Records for the task START

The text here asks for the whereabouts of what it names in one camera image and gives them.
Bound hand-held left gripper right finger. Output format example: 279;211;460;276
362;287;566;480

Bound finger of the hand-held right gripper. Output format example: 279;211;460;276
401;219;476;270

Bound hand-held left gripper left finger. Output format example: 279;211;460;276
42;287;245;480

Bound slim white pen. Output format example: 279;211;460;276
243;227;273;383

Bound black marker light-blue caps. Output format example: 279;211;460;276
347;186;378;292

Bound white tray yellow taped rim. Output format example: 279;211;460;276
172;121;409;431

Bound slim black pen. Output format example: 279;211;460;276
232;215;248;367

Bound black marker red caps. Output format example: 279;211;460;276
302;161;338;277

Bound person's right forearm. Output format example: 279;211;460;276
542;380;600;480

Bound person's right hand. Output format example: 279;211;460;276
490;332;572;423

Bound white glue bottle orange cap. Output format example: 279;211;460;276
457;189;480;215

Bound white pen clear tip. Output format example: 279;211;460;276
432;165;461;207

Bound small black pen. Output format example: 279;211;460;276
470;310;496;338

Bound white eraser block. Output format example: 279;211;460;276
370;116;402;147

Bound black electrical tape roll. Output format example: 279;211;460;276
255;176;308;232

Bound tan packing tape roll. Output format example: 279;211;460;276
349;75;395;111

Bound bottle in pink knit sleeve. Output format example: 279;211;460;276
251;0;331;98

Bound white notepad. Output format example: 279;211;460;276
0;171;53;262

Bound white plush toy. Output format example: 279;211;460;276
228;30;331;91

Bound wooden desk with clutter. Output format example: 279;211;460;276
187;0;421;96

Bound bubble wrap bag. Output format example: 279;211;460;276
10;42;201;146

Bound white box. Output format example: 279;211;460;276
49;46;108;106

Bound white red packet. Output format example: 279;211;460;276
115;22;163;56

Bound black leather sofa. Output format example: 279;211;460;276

Records for the task END

## Problem to solve
An exact repeat of the lines from the one containing "Bound black electrical" through the final line above, both included, is the whole answer.

## Solution
Bound black electrical tape roll. Output format example: 279;211;460;276
255;176;308;232

Bound tan packing tape roll. Output format example: 279;211;460;276
349;75;395;111

Bound bottle in pink knit sleeve. Output format example: 279;211;460;276
251;0;331;98

Bound white notepad. Output format example: 279;211;460;276
0;171;53;262

Bound white plush toy. Output format example: 279;211;460;276
228;30;331;91

Bound wooden desk with clutter. Output format example: 279;211;460;276
187;0;421;96

Bound bubble wrap bag. Output format example: 279;211;460;276
10;42;201;146

Bound white box. Output format example: 279;211;460;276
49;46;108;106

Bound white red packet. Output format example: 279;211;460;276
115;22;163;56

Bound black leather sofa. Output format example: 279;211;460;276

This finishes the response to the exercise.